:: TASK TO COMPLETE ::
Going through the data below, tally every line where the string "tomato" occurs, then give only the tally.

:: Records from a data source ::
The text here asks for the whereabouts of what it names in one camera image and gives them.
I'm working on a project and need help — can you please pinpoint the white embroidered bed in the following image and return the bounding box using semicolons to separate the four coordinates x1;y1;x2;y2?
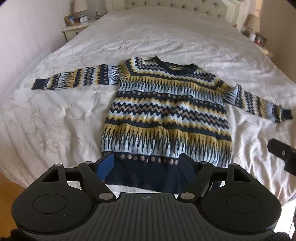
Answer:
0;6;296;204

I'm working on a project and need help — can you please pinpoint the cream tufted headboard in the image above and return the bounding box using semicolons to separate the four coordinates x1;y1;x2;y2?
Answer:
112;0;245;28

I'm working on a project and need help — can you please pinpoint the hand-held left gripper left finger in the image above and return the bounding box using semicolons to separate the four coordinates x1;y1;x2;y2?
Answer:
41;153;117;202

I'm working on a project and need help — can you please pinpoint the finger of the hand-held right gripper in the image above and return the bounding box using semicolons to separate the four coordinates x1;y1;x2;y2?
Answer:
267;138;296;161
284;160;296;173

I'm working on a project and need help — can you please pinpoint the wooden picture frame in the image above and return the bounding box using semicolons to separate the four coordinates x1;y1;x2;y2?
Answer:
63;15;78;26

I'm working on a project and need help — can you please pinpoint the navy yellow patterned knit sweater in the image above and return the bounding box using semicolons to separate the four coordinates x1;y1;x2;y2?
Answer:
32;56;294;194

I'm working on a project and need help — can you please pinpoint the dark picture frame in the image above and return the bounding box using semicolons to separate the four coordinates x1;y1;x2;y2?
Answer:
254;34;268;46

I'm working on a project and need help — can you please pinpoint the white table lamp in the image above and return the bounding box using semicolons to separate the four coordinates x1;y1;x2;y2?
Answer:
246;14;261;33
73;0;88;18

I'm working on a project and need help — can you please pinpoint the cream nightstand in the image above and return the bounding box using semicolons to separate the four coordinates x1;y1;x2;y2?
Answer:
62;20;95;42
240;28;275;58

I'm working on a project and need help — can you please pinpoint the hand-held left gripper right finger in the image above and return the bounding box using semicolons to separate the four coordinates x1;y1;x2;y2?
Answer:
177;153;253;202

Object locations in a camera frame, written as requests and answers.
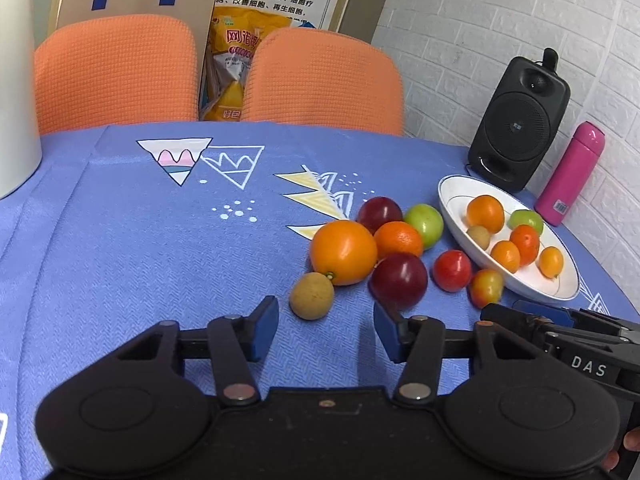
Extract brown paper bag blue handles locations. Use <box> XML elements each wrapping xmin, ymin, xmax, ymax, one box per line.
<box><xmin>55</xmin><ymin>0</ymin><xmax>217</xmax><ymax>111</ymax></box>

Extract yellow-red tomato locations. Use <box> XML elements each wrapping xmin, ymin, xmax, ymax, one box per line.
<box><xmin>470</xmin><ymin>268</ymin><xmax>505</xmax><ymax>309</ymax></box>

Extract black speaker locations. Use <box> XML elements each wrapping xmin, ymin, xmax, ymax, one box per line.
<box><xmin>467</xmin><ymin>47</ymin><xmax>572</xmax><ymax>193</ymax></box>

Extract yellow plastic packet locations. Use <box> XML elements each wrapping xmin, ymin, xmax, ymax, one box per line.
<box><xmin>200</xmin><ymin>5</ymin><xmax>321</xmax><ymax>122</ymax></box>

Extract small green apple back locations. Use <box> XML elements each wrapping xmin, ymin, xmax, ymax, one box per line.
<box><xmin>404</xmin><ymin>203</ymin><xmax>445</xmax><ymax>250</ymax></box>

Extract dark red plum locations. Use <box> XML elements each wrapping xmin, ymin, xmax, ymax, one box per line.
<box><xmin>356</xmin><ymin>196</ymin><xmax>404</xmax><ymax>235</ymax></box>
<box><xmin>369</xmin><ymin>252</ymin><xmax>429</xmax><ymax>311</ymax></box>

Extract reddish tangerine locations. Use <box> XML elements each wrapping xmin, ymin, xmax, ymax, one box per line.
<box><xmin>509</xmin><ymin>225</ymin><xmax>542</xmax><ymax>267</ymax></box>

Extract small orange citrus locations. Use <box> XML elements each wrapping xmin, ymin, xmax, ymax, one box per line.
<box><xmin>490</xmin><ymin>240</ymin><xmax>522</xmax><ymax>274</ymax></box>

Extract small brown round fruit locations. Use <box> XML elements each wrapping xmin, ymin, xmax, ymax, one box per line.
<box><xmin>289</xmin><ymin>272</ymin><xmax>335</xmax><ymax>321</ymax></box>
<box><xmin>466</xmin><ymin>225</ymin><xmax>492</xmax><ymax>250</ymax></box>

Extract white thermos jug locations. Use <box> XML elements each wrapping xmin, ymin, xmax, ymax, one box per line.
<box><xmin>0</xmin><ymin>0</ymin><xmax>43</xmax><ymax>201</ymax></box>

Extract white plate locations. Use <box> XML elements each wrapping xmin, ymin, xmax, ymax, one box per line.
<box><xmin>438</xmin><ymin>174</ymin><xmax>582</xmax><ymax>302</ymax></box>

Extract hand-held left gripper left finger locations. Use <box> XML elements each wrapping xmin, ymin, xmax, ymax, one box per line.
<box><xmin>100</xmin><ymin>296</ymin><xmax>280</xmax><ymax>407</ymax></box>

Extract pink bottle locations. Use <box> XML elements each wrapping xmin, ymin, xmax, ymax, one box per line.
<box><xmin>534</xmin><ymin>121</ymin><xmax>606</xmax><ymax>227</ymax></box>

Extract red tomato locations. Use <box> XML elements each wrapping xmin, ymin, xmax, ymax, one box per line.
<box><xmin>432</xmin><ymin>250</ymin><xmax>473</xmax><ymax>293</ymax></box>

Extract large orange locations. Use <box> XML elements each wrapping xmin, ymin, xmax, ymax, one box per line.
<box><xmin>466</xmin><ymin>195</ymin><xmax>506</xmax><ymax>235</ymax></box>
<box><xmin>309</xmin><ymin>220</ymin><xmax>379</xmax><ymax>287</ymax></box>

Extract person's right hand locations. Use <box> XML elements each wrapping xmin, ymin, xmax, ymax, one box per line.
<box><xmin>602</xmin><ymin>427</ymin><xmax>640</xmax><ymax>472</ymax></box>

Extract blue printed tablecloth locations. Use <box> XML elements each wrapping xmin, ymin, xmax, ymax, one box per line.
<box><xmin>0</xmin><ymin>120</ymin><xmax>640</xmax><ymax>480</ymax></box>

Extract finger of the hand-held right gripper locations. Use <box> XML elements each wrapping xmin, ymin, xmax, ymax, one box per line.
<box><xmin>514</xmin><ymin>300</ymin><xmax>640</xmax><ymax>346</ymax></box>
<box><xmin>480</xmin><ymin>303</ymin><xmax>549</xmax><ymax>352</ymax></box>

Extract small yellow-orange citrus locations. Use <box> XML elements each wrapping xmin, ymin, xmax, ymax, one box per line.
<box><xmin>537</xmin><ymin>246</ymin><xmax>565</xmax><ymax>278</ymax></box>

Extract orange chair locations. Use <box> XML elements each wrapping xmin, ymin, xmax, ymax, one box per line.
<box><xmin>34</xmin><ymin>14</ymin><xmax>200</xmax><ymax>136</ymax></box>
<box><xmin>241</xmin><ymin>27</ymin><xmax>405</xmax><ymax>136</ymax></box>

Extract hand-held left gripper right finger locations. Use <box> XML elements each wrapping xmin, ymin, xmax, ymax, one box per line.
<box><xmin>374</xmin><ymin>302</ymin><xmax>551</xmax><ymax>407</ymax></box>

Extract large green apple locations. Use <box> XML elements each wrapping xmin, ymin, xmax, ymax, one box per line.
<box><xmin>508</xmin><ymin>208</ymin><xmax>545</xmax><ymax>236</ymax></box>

---

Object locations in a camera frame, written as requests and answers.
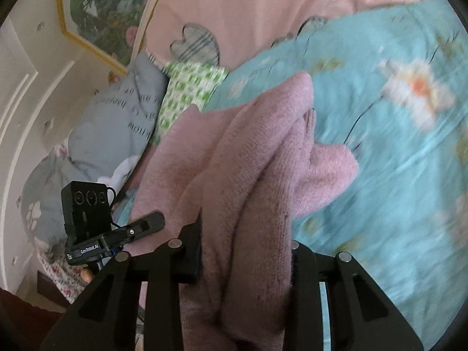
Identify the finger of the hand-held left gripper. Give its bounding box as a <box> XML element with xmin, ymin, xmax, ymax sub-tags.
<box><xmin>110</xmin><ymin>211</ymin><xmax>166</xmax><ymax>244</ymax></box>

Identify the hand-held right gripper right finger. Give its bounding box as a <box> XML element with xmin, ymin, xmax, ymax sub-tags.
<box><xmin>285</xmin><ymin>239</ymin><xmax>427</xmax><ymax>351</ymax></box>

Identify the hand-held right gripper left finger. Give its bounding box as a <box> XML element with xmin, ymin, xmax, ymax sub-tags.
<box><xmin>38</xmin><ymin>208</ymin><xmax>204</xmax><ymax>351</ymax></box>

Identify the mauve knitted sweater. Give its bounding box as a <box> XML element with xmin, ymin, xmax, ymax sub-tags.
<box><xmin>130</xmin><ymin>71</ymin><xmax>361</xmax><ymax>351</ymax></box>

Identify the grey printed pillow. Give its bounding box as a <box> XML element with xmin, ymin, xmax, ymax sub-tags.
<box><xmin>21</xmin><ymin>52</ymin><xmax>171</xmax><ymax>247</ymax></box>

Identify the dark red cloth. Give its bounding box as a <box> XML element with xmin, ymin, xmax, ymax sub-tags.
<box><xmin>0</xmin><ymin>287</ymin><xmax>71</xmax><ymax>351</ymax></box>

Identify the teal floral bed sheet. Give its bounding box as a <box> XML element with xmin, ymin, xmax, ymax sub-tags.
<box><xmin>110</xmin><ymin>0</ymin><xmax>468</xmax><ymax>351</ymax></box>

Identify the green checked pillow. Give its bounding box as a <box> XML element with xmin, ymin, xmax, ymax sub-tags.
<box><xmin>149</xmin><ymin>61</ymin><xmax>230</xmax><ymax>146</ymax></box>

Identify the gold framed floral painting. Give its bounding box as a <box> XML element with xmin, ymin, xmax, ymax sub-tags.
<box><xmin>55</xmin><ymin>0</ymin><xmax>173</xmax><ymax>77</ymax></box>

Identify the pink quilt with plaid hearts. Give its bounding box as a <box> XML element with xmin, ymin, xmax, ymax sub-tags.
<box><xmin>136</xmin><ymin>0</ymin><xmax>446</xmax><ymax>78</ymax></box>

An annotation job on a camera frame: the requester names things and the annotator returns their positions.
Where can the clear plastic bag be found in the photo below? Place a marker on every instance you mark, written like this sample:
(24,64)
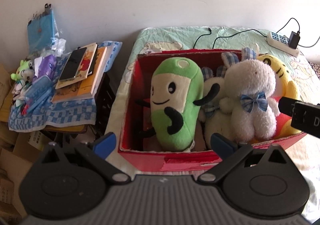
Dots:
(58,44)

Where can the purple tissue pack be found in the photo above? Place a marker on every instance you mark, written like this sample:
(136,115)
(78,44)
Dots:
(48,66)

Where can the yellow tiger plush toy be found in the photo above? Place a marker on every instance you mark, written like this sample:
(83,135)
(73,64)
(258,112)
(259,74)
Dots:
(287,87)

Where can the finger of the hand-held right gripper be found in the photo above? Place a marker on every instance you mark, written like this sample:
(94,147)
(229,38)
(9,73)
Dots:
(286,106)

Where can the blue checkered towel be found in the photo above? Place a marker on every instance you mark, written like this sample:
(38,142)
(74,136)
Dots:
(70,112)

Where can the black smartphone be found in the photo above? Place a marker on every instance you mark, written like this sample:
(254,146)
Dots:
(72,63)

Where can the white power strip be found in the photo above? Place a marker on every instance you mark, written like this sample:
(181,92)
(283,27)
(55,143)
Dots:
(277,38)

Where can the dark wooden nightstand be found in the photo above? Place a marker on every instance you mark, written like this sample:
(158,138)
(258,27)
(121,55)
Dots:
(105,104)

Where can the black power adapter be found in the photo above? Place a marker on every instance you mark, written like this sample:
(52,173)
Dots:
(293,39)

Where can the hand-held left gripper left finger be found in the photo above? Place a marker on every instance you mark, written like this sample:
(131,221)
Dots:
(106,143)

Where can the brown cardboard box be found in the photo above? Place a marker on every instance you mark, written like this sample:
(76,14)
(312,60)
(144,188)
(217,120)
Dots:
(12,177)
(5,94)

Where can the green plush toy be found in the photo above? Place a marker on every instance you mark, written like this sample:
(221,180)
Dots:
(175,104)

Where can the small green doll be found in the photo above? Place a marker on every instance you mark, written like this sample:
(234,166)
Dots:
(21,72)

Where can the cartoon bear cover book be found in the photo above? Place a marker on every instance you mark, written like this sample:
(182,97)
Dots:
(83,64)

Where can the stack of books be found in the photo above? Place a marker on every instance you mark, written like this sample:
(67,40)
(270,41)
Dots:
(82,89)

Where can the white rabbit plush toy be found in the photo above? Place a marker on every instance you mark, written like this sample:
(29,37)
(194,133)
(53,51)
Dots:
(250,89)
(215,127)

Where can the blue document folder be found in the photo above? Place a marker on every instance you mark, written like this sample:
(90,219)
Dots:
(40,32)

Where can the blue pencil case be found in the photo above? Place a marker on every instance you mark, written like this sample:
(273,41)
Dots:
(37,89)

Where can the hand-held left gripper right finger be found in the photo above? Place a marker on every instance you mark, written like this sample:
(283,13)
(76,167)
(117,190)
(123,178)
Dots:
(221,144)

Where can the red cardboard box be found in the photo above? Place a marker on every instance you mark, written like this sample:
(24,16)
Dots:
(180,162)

:: EXPECTED ANSWER ::
2